Brief: Copy out every line of the listing in which "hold" appears.

[Materials provided — start]

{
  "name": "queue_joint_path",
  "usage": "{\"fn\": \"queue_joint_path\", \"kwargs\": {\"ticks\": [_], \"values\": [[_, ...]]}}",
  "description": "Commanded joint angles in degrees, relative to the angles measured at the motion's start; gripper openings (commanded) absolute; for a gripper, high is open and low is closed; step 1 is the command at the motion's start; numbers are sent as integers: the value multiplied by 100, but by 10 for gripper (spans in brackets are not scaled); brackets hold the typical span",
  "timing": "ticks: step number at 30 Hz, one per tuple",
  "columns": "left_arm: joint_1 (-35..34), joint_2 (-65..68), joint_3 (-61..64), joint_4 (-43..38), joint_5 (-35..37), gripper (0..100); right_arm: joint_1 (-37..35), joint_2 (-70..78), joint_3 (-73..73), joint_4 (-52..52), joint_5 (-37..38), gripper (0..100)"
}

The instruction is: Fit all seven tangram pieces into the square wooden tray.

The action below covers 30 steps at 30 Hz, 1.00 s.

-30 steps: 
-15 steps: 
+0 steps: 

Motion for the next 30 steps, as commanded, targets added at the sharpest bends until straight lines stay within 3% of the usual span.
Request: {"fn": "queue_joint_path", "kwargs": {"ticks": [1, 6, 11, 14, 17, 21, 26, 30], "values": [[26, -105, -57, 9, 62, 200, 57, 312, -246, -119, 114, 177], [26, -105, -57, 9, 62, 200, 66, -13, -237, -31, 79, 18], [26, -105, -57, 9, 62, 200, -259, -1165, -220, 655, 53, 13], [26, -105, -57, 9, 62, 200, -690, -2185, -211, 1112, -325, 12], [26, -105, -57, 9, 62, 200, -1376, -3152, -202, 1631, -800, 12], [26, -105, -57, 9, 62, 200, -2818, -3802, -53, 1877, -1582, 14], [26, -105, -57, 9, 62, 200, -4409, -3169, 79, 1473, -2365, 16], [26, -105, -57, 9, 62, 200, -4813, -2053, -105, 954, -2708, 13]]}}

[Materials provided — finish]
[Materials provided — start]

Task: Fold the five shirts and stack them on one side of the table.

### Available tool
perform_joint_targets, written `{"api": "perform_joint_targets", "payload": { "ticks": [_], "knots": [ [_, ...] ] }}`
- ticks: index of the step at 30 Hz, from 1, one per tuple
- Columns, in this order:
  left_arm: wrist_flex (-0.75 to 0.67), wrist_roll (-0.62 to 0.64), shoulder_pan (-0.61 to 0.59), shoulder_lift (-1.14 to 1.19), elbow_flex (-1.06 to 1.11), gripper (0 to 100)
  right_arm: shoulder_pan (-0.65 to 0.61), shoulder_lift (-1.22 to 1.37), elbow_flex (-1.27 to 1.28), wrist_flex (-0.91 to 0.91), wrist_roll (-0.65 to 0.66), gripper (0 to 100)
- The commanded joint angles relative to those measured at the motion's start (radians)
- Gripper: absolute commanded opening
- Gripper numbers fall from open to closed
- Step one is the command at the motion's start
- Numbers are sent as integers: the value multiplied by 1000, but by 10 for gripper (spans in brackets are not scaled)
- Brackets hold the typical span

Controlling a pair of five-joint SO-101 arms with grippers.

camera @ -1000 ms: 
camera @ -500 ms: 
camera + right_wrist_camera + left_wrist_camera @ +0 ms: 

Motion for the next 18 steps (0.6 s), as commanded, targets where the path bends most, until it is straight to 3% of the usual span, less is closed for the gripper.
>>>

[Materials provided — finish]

Output of the exercise:
  "description": "Commanded joint angles in degrees, relative to the angles measured at the motion's start; gripper openings (commanded) absolute; for a gripper, high is open and low is closed; step 1 is the command at the motion's start; numbers are sent as integers: the value multiplied by 100, but by 10 for gripper (spans in brackets are not scaled); brackets hold the typical span",
- Brackets hold the typical span

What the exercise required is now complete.